Pacamara coffee was first discovered in 1956 in El Salvador, a hybrid of Pacas and Maragogipe beans, which themselves are natural mutations of the Typica and Bourbon varietals, respectively. The original Pacas coffee was named after the Pacas family, who have been growing coffee on the country’s San Rafael estate since the 19th century. Just like the Maragogipe varietal, Pacamara beans are exceptionally large in size and are thus often called ‘elephant beans.’
Soon after this discovery, Son adopted the trade name “Son Pacamara” and began studying coffee seriously with American specialty coffee expert Will Frith, whose mixed Vietnamese-American heritage inspired him to return to Vietnam in search of coffee in Da Lat. His coffee beans are now being served in Saigon as well.
Beyond the distinguished Pacamara varietal, Son also grows Typica, Bourbon, Mundo Novo and Da Lat’s Heirloom Arabica, all descendants of the original Arabica coffee that was first imported to Da Lat from Africa by French colonists.
Maintaining the unique characteristics of each varietal is not an easy task.
“Cross pollination occurs naturally, and grafting is the best way to maintain the purity of each varietal,” Son explained.
“For picking and production, I use volunteers who love coffee,” he added. Coffee cherries need to be picked when ripe; low wage pickers, paid by the kilogram, are often unwilling to do this because coffee fruits typically ripen very unevenly on the same tree.
“[Because of this], we only harvest 30 kilos of cherries a day, compared to an average of 300 kilos at other farms in Da Lat,” Son said.
Volunteers then participate in coffee bean processing, a critical step that directly affects the cup quality of the final brew. To make wet processed coffee, coffee cherries are first pulped mechanically, leaving behind the seeds, or beans, with their mucilage intact. The mucilage of coffee exists as a thick, sweet edible layer surrounding the beans, reminiscent of the flesh of fruits such as jackfruit. The beans are then fermented in water for up to two days.
Two of Son’s guests, Tam and Raghu, from the United States, had the chance to take part in a hands-on roasting and cupping session with the coffee expert.
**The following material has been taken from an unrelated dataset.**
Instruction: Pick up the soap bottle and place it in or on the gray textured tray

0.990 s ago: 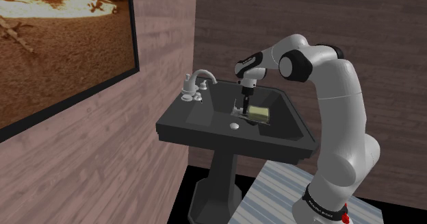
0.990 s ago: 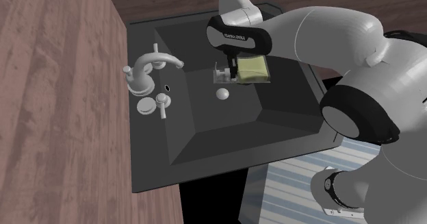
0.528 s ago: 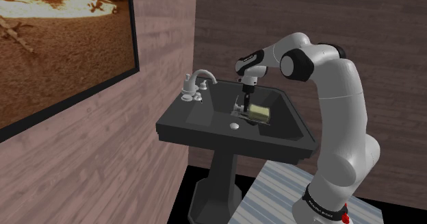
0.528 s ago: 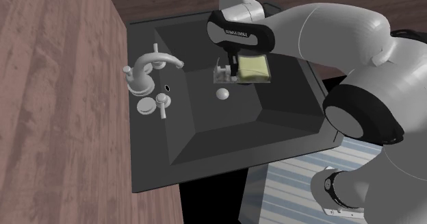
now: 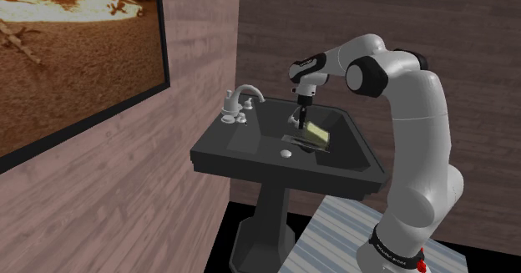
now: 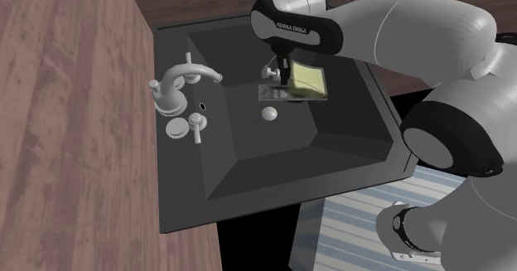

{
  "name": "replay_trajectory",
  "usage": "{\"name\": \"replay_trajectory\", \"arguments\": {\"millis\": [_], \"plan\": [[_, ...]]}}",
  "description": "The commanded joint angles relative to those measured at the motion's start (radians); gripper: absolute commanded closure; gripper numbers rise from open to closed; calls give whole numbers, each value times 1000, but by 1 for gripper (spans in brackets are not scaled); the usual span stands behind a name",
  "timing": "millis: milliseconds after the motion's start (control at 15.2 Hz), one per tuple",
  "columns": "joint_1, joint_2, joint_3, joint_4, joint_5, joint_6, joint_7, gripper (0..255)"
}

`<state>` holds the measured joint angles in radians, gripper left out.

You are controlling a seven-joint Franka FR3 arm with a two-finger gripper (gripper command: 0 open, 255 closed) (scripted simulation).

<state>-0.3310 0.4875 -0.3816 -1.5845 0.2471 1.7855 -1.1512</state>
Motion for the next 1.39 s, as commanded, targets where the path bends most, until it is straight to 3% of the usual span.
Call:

The American duo has been running a beverage kiosk in Boston for almost two years.
“My trip to Vietnam was to source suppliers for my coffee wholesale business in America,” Tam shared. “When visiting a major coffee processing and distribution company, we were referred to Son when inquiring about sourcing specialty coffee beans.”
After roasting, Son points out coffee bean defects to the couple, another crucial but commonly neglected step which affects quality.
Tam felt his time at the farm was an invaluable experience: “With our signature drinks being coffee-based, having hands-on experience and field-based knowledge will help us in not only sourcing better coffee, but also allow us to better educate our team, and in turn, our customers, about coffee: from the farm to their cup.”
While making us a pour-over coffee, Son’s assistant, Dung, shared his own bean story, a distinct transition from city to farm.
“I was a hotel manager for a year after graduating from French and Tourism major,” he said.
That life, however, proved not to be his cup of coffee. Dung eventually discovered the farm after his elder sister volunteered to work with Son. He hasn’t looked back since. “After a week here, coffee chose me,” he said. As philosophical as this sounds, he decided to move to the farm to live here practically full-time.
After nine months in Da Lat, Dung returned to Saigon to try his hands at his own coffee business. Perhaps rather unsurprisingly, he was back on Son’s farm after just three months.
“I was using commercial beans and making Vietnamese filter coffee,” Dung said regretfully. “I don’t care about money, just quality. In the future, I’ll try again; [Do something like a] trading spot for Vietnamese coffee,” he added.
When we asked what his next venture may be called, Dung, as idealistic as he is, couldn’t be bothered: “Name? I don’t care!”